Sea Bags, the 16-year-old company that makes totes, bags and other accessories from recycled sailcloth, has been named Maine’s retailer of the year. The company’s headquarters, located on a rickety section of Custom House Wharf in Portland, belies the upscale activity within, where customers buy the one-of-a-kind products while sewing machines whir in the background.

The company has been on a diversification tear of late. Duffel bags for men, sophisticated evening clutches, and Halloween buckets – profiled in Forbes – have helped power the company into new revenue streams. As a socially responsible company, Sea Bags has partnered with the American Cancer Society to donate proceeds from its “Cure” collection, and supports a separate program that contributes dollars to help underprivileged children learn to sail.

The retailer of the year accolade, bestowed by the Retail Association of Maine, recognizes a retailer that excels in continued growth in employees or sales, commitment of company resources to community projects, and creation of a positive work environment for all employees.

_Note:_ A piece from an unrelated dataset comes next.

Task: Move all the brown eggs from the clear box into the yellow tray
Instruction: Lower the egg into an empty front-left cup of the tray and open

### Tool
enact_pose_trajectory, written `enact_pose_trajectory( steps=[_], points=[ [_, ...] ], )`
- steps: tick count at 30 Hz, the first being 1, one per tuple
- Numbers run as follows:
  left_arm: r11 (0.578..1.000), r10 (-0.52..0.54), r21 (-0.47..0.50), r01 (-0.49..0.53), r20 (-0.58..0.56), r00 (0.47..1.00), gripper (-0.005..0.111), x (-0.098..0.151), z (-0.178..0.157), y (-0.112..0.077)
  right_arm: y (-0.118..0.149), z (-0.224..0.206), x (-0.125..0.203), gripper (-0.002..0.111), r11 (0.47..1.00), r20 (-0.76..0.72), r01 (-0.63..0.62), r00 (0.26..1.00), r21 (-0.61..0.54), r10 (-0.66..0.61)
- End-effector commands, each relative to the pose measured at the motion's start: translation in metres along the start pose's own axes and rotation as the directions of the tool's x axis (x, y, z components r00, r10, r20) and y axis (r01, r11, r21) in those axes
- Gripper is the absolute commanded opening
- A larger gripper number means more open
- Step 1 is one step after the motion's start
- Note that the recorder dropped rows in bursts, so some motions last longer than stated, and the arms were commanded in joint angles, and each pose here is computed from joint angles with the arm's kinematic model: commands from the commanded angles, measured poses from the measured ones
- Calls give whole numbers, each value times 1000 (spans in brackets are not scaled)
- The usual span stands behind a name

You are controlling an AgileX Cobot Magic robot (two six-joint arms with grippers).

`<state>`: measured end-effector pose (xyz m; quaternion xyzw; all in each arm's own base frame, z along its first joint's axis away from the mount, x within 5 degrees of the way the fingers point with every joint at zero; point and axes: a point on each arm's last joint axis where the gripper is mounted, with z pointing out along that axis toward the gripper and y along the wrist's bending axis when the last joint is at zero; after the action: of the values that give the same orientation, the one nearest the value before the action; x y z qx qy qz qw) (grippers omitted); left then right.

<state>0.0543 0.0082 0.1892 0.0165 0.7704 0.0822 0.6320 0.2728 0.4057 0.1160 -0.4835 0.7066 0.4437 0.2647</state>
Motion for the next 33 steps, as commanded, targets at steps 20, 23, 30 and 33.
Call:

“Sea Bags is a very deserving company; their pledge to continue production in Maine, sourcing materials locally, and sustainability are honorable values worthy of recognition,” association President Curtis Picard said before the Nov. 5 awards ceremony.

The association is also trumpeting its “Shop Second Saturday” – or S2S – campaign in which local stores offer special discounts and deals for shoppers who purchase on the second Saturday of the month. This Saturday, Nov. 14, nearly 70 Maine-based retailers are offering deals.

Keeping it down, low

Speaking of retail sales, ’tis the season. And shopkeepers are holding their breath that the Fed won’t raise interest rates during retail’s busiest time of year.

After intense speculation that the Fed would increase rates reflecting a more stable economy, it refused to do so at its October meeting. It meets again in December.

The federal funds rate, which hasn’t risen since December 2008, has major repercussions for retailers.

Though the federal funds rate is what banks charge each other for overnight borrowing, it is the basis for other interest rates that directly affect consumers. The prime interest rate, for example, is generally 3 percentage points above the fed funds rate and is the basis for the rate for home equity lines of credit and auto loans. Other rates, such as mortgages and Treasury securities, are also tied to the fed rate.

A rate hike could cut into holiday sales because it would have an impact on credit card interest rates, which is why historically the Fed has been reluctant to raise rates at its December meeting, said Mark Lieberman, a senior economist for Fox Business News.

Judicial genealogy

“Henry” is a powerhouse surname in Maine legal circles. The most recent example is the appointment of Douglas M. Henry as managing partner for Boston law firm Sherin and Lodgen LLP.

Henry grew up in Portland and graduated from Bowdoin College in Brunswick, where his dad, Merton G. Henry, was both an alumnus and chairman of the college’s board of trustees. The elder Henry is a renowned civic leader and attorney. He formerly served on the boards of Maine Medical Center, the Portland Museum of Art, the Maine Community Foundation and several other medical and educational institutions. His wife, the mother of Douglas, is the late Honorable Harriet P. Henry, Maine’s first woman judge.

Although he practices in Boston, Douglas Henry is on the board of trustees of the Margaret Chase Smith Foundation and the Welch Charitable Fund of the Maine Community Foundation.

Henry, who specializes in real estate law, will provide strategic leadership for the firm, which includes 40 lawyers specializing in real estate, litigation and business law. Additionally, he will continue to represent clients in a broad range of commercial real estate matters, with a particular focus on representing lenders in the financing of complex New Markets Tax Credit transactions and large solar arrays, according to a news release from the firm.

A retiring asset

A sad smile spread across my face last week when I saw a news release about the impending retirement of Roland Miller, longtime economic development director in Auburn.

A smile, because after 35 years at the helm he deserves to devote more time to fly-fishing (a favorite activity), but sad, because he takes with him an exhaustive memory of development initiatives – the successes and the failures – that have shaped Auburn since 1980.

He helped design the city’s zoning and policies that led to a revitalized Auburn Mall area (once listed on deadmalls.com), and also helped preserve the downtown’s unique architecture, develop its riverside amenities and pave the way for new hotels and industries.

“One thing that sets Roland apart from many economic development professionals is his motivation,” said Eric Cousens, Auburn’s deputy director of planning and development. “For Roland, it’s not about profit for himself or profit for just the individuals doing the project. He recognizes that people need to make money to keep doing projects, and what really motivates him is job creation and creating opportunity for others to better themselves.”

In 1980, when Miller started in the post, the city’s valuation was $358 million. Today, it’s $1.9 billion, a 430 percent increase, which is more than twice the U.S. increase in GDP over the same time.

Miller leaves his office at the end of the month, but his imprint on Auburn will remain long after.